Immigrant Rights
Represent individuals seeking to gain or maintain legal status in the United States and live a life full of opportunity and promise while gaining invaluable hands-on lawyering experience.
Students in the Immigrant Rights Clinic provide legal representation to individuals facing deportation before the Immigration Court, Federal Court of Appeals and the Administrative Agency. Clinic students represent clients from around the world in a range of immigration matters -- those who are fleeing persecution from their native lands as a result of sexual orientation, religion, or political activities and beliefs; those who are victims of domestic violence and other crimes; youth who have been abandoned, neglected or abused by their parents; and those who are long-standing permanent residents with families and lives entrenched in the United States.

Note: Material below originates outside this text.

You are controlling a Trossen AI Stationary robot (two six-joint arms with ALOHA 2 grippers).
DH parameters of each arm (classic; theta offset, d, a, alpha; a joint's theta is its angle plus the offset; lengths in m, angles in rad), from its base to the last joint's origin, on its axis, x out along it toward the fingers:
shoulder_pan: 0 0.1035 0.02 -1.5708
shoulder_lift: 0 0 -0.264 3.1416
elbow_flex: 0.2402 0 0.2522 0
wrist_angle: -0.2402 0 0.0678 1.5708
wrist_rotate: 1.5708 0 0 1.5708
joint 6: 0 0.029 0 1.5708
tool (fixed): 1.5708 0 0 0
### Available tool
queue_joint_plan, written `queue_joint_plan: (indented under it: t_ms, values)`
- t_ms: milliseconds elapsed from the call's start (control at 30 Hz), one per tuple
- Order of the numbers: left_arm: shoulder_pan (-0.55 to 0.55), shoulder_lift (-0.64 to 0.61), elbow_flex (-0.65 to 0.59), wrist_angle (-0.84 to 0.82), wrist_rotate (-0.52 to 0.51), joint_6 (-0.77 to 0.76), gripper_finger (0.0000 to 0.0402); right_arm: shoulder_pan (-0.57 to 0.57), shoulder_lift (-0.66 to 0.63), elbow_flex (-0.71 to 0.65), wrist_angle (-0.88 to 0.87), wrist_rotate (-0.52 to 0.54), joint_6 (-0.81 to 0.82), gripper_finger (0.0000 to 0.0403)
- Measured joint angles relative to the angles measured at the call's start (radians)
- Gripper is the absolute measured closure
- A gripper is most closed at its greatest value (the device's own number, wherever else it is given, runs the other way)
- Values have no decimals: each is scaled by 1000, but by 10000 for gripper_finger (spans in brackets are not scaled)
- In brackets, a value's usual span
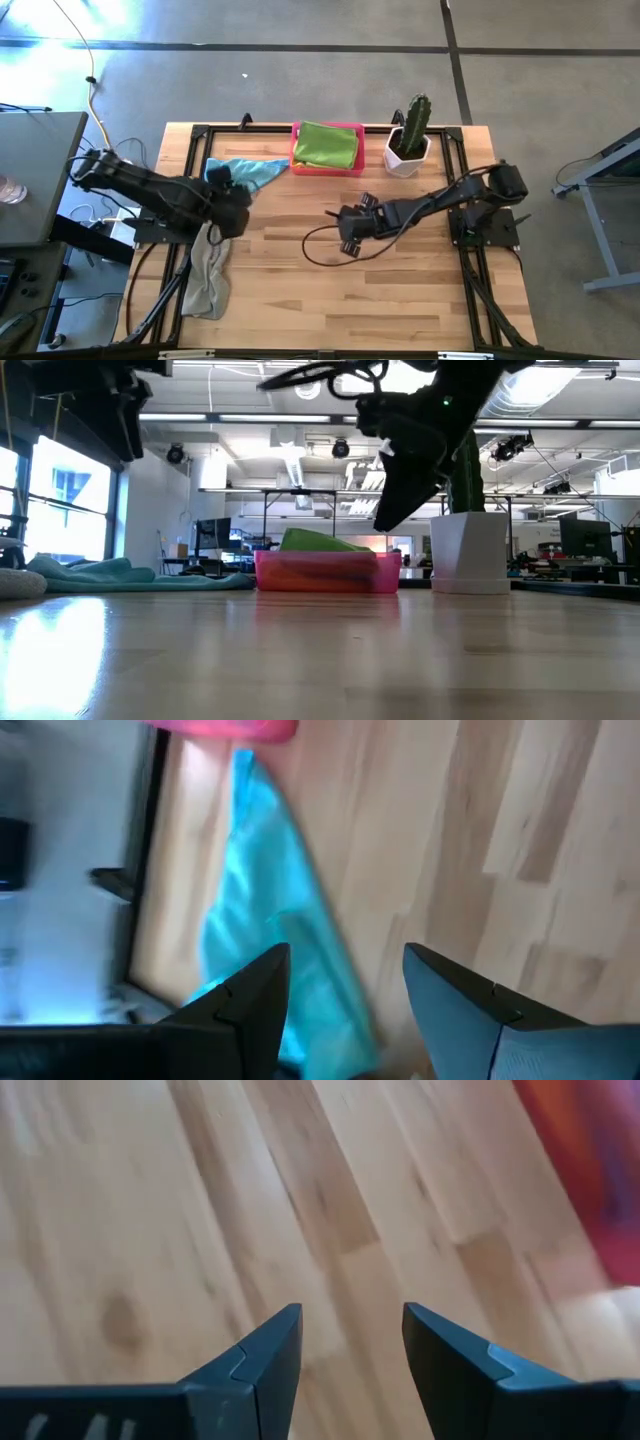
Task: Fold microfiber towels
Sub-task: Fold the blue microfiber cloth on the table
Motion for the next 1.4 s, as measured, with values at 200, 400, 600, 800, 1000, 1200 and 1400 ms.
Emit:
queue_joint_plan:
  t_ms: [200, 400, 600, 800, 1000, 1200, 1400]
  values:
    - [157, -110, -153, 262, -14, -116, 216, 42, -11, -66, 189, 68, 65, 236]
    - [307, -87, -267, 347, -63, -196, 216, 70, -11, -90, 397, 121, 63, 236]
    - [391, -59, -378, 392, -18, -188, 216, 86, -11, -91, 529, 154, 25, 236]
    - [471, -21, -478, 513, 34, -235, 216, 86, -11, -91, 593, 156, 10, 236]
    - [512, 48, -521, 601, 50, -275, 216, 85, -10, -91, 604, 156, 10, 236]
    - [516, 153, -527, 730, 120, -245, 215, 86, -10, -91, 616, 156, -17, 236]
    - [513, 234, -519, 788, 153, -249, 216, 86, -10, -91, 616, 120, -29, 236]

Great Day for Client Granted Asylum and Long-Standing Permanent Resident Facing Removal -- Two Examples of Many
A client of the Immigrant Rights Clinic received a decision granting him asylum. The client, a native and citizen of Chad, was persecuted by the government, his family and religious leaders because he is a gay man. Over the course of nearly three years, numerous students worked tirelessly on securing evidence to support his application and achieve this life-changing result.
In Spring of 2021, the Clinic successfully argued for the termination of removal proceedings against a client who was facing deportation for a decades-old conviction for possession of marijuana. The client, a Lawful Permanent Resident for over thirty years, is the sole provider for her three U.S. citizen children, who would have suffered great harm if their mother was deported.

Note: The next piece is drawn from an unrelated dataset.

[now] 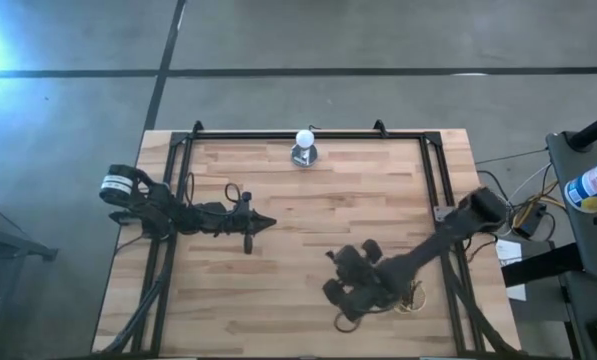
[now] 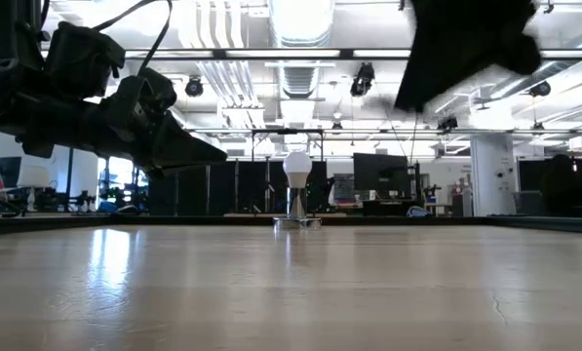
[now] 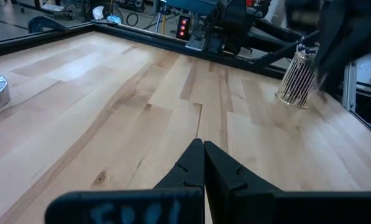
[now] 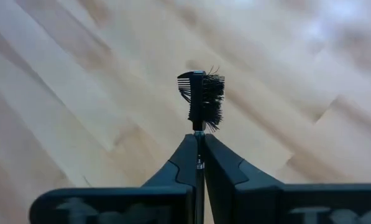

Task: Pick & Place Makeup Supplies
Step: Put the silver makeup brush into the gold makeup holder

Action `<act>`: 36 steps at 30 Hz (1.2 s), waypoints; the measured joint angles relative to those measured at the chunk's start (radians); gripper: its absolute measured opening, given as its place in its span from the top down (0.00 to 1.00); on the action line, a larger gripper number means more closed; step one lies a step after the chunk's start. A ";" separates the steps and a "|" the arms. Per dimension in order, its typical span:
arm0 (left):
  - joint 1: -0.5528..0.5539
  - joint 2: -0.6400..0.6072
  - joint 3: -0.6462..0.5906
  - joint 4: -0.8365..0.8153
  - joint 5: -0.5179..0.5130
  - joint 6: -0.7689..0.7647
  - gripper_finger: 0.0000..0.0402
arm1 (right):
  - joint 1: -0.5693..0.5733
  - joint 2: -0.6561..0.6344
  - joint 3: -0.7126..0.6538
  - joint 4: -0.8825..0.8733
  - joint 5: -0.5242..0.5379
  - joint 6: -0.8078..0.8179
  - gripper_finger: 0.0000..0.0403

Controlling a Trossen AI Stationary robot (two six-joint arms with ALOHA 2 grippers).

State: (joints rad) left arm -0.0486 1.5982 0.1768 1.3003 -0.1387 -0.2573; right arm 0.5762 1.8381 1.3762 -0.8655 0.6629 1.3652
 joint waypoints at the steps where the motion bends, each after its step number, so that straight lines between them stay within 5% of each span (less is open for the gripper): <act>1: 0.000 0.000 0.000 0.000 0.000 0.000 1.00 | 0.018 -0.025 0.000 -0.020 0.039 0.000 0.98; 15: 0.000 0.000 -0.002 0.001 0.000 -0.016 1.00 | 0.301 -0.272 -0.006 -0.284 0.389 -0.004 0.98; 22: 0.001 -0.001 -0.003 0.001 -0.005 0.013 1.00 | 0.459 -0.337 -0.067 -0.327 0.420 0.017 0.98; 36: 0.001 -0.002 -0.003 0.000 -0.008 -0.001 1.00 | 0.677 -0.355 -0.365 -0.278 0.464 0.420 0.98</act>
State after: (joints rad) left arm -0.0475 1.5963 0.1734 1.3006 -0.1471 -0.2579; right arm 1.2533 1.4826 1.0113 -1.1436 1.1274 1.7855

Learn more about the Immigrants Rights Clinic.
Each case involves in-depth analysis and creativity in advocacy to build the best case possible under the law. The knowledge gained by students and the work in which they have engaged has resulted in enormous success for the Clinic's clients for over twenty years.
Additionally, students are often given the opportunity to work on litigation and advocacy projects in collaboration with community organizations.
The clinical experience made me a better lawyer right out of law school and it continues to be valuable now. For years, I worked every day on asylum and immigration cases, defending the rights of refugees and others in desperate need of protection. I owe so much of that opportunity to the cases I worked on in the Immigrant Rights Clinic, which provided me with excellent lawyering skills that I could not have obtained solely in the classroom. As a litigator in a large law firm, the practical experience I gained in the Clinic was invaluable to me. Even now, more than 10 years after graduating, I often encounter issues in my practice that I first faced in the Clinic.
Gina DelChairo
Former Senior Staff Attorney, Human Rights First
Immigrant Rights Clinic, 2005
Overseen by Professor Gemma Solimene, a former Attorney-in-Charge of the Immigration Law Unit of The Legal Aid Society, students have direct responsibility for all aspects of their client cases and engage in a full range of lawyering and litigation skills, including client and witness interviewing, affidavit drafting, factual investigation of an individual and their family's lives in their native country and in the United States, production of evidence, witness preparation, and trial work.